Liverpool Defensive Frailties

When analysing the Arsenal victory from the other day, I used the following image to demonstrate how Liverpool look to close down defensively in the wide areas, with the full back taking their designated winger, Gerrard coming across from the centre, and then either a Liverpool winger or central midfielder coming across to close from a third angle:


Look at the position of Kolo Toure as the centre-back, he has a responsibility here to stay as tight as possible to Martin Skrtel to restrict Arsenal space in the areas they specialise in capitalising on. His distances here are good and he doesn’t get tempted into coming across.

Now let’s compare this to the Fulham game, and in particular Fulham’s opening goal (which many will put solely on Toure, I’d throw the blame on Skrtel and Gerrard here):


So compare this to the Arsenal picture, we have Flanagan (2) working at full back, Coutinho (1) coming back from midfield (maybe on another occasion it might be Sterling working back). All in place there. Gerrard (3) has worked his way across from his wide position as he should, while Skrtel (4) has also been drawn out to this wide position (in fairness to him he had to do this to prevent an initial break into that space).
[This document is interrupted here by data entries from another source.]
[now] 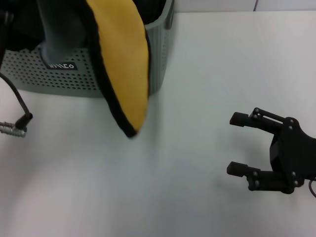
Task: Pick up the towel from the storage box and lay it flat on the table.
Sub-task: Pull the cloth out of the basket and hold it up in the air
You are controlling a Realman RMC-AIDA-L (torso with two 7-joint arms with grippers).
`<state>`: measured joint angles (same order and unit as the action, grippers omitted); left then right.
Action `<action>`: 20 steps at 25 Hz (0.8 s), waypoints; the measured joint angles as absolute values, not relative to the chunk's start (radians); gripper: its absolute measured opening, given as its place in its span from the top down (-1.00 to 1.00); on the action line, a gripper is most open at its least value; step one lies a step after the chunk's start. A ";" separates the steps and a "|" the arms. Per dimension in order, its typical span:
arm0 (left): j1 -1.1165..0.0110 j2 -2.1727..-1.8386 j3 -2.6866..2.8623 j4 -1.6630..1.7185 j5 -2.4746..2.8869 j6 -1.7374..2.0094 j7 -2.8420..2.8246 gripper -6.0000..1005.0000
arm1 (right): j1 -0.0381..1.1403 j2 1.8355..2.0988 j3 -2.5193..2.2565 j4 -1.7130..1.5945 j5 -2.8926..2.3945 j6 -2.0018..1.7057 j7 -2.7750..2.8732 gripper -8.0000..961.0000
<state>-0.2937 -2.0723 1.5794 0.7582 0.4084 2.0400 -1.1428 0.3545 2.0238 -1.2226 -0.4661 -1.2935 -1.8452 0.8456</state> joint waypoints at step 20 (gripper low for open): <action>-0.355 -2.105 1.629 0.477 0.277 2.036 -0.938 0.97 | 0.360 2.027 -1.229 -0.465 -1.293 -1.849 0.845 -0.77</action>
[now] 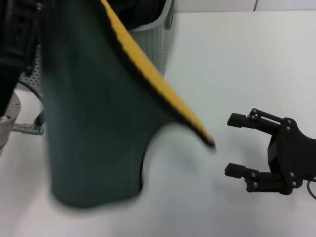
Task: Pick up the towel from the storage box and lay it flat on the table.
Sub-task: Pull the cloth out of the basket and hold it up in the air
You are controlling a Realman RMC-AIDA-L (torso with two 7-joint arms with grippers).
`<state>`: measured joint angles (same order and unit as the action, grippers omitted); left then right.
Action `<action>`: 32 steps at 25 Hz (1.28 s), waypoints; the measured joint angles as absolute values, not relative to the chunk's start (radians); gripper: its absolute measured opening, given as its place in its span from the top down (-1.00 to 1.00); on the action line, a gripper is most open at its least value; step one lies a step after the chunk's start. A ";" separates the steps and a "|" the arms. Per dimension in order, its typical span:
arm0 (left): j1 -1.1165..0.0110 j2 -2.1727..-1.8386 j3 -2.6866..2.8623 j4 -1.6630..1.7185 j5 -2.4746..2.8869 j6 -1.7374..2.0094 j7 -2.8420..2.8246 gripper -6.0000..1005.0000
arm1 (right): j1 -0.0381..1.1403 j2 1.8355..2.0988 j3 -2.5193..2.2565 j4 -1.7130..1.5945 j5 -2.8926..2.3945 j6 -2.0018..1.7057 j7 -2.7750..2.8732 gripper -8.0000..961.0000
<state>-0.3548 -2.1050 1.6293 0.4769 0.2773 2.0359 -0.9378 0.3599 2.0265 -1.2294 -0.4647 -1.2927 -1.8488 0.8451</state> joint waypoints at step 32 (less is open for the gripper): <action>-0.406 -2.108 2.022 0.345 -0.092 1.833 -0.485 0.97 | 0.353 2.028 -1.881 -0.604 -0.593 -1.364 0.484 -0.76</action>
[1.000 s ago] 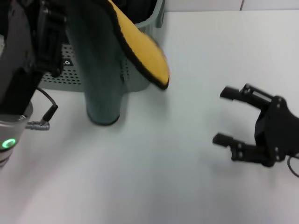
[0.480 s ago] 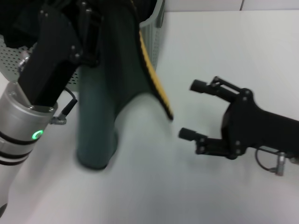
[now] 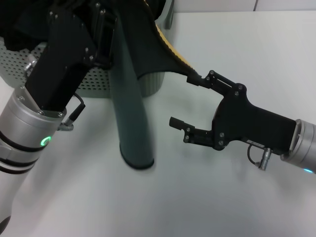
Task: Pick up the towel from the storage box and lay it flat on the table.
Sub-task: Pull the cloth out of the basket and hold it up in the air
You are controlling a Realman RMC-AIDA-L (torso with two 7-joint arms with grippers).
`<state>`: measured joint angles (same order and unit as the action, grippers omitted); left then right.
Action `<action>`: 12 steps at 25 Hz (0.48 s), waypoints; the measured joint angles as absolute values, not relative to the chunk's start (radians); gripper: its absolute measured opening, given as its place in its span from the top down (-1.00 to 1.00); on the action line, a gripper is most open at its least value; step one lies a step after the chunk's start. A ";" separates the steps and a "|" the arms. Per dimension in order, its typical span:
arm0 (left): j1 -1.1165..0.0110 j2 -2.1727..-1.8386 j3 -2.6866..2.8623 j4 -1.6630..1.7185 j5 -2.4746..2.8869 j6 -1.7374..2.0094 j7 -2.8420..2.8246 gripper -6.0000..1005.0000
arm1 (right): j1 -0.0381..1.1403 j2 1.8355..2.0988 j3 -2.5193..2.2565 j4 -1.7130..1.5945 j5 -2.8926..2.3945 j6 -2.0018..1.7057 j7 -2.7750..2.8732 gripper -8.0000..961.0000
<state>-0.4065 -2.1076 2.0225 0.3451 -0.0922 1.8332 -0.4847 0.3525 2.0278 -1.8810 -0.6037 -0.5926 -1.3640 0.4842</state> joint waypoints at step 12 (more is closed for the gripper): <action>-0.407 -2.108 2.022 0.335 -0.126 1.826 -0.483 0.97 | 0.306 2.028 -1.913 -0.634 -0.557 -1.403 0.403 -0.76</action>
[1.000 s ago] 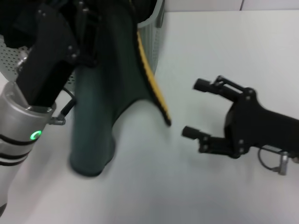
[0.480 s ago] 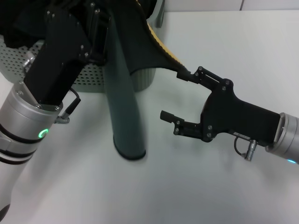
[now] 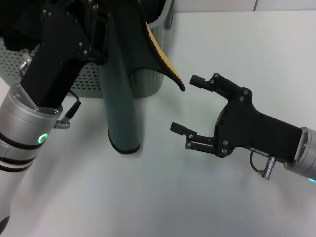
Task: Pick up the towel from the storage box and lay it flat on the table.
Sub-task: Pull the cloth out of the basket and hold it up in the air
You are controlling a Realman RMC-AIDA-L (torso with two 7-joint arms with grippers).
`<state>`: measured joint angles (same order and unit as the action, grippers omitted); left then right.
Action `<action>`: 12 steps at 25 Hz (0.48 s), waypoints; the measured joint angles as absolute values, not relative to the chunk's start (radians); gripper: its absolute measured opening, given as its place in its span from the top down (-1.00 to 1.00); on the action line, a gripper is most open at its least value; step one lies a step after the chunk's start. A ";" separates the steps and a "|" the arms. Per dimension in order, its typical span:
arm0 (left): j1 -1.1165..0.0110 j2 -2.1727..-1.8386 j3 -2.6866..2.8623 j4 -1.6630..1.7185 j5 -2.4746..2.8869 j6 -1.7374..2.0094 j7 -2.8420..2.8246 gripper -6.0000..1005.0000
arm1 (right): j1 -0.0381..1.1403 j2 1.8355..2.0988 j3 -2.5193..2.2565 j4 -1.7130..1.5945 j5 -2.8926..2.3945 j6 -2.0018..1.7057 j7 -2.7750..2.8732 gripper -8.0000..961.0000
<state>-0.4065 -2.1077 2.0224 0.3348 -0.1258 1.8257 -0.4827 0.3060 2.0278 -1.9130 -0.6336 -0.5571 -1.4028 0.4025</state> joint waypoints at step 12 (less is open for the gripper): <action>-0.417 -2.108 2.021 0.334 -0.126 1.811 -0.482 0.97 | 0.306 2.028 -1.955 -0.627 -0.479 -1.384 0.312 -0.76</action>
<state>-0.4169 -2.1076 2.0209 0.3343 -0.1258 1.8110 -0.4817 0.3063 2.0278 -1.9549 -0.6273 -0.4794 -1.3836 0.3121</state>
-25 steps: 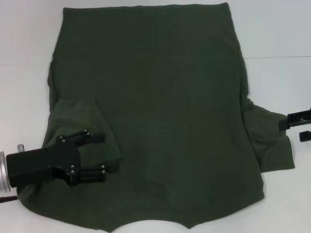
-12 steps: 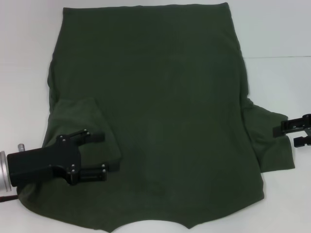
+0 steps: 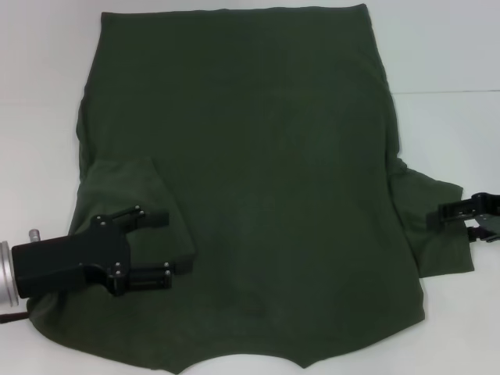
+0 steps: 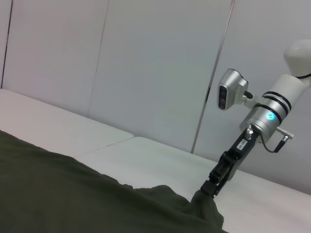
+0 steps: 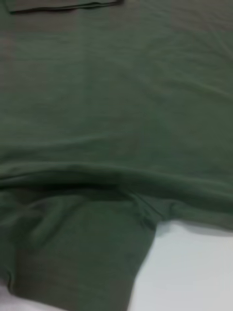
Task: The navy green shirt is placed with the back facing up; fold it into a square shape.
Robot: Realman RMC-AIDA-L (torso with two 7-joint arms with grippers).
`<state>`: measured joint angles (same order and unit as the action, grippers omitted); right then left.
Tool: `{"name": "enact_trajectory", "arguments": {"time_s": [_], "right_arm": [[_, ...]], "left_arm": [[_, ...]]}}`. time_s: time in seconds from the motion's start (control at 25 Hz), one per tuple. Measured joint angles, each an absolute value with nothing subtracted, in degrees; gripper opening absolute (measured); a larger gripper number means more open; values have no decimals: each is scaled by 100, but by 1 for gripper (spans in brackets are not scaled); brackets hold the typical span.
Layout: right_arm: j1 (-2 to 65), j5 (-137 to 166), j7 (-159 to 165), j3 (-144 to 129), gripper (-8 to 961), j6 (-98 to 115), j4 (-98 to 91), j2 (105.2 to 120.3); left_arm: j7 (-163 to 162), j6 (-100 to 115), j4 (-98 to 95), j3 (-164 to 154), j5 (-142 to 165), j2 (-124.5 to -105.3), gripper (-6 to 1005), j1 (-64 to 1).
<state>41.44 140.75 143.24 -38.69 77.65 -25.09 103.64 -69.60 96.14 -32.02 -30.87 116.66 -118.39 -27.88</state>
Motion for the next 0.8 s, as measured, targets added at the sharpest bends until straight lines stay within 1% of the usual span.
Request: {"name": "enact_trajectory", "arguments": {"time_s": [0.16, 0.28, 0.48, 0.8], "right_arm": [[4167, 14088, 14240, -3868, 825, 7726, -2505, 10424], [4174, 14089, 14201, -3867, 820, 7711, -2505, 10439], [4174, 14085, 14159, -3860, 573, 7706, -2504, 10442], [4152, 14077, 14028, -3860, 355, 7703, -2519, 10441]], "left_arm": [[-6961, 9609, -3210, -3092, 11656, -11839, 936, -2790], [-6961, 9607, -3210, -3093, 11656, -11839, 936, -2800], [-6957, 9606, -3209, -3094, 11657, -11839, 936, -2815], [-6952, 9606, -3208, -3092, 11671, -11838, 937, -2830]]}}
The mistake Skrtel makes is that he doesn’t immediately back off to re-fill that gaping centre-back space he has vacated, which allows Richardson to sprint into it and become a threat. The first mistake Gerrard makes is that he doesn’t get across to the initial through ball from Dan Burn (which forces Skrtel out wide in the first place). The second mistake he makes is that he doesn’t recognise the danger of Skrtel coming out and fill the space for him (which is part of his role responsibilities) – instead he gets caught ball-watching as Richardson takes the space.

I feel Rodgers will be more concerned about this defending than Toure slicing a bobbling windy ball.



As you can see, Liverpool dominated possession in both halves and finished with 69%, notching up a massive 572 passes (which nearly wasn’t enough to convince). They were very accurate with 87% to Fulham’s 63%, while 77% in the final third is a good improvement away from home.

Both teams scored their clear cut chances, with two for Liverpool and one for Fulham. However, Liverpool committed more defensive errors with another two slip ups; a statistic which looks to be tarnishing an otherwise fantastic season. The Reds won the aerial and ground duels by 67% and 56%, and it proved to be an eventually scrappy and hard-fought win.

Of the high pass count, Jordan Henderson was Liverpool’s top passer with 88 passes and a 93% accuracy. Meanwhile Raheem Sterling led the team in key passes (4) and dribbles (4). Sturridge and Gerrard however, will both be delighted to come away with the vital statistics of a goal and an assist each, while Coutinho also notched a rare goal.


Upon this victory, Brendan Rodgers appeared to finally cave into the media pressure and accept that Liverpool are at least relevant in the race for the title. They sit 1 point behind Man City (game in hand), 3 behind Arsenal (who face Tottenham away, Chelsea away then City at home at the end of March), and 4 points off Chelsea at the top.

Positives for the Reds will be their run-in of fixtures, which they have to capitalise on to stand any chance, and also keep Tottenham off their heels. They face Swansea at home, Southampton away and Sunderland at home in their next three, Rodgers would hope to win them all (or at least get a point from Southampton).

As the season climaxes, the Reds welcome Chelsea and Manchester City to Anfield, and if they are still ‘in the conversation’ come April when these two fixtures arrive, they stand a very real chance of doing something extraordinary this season.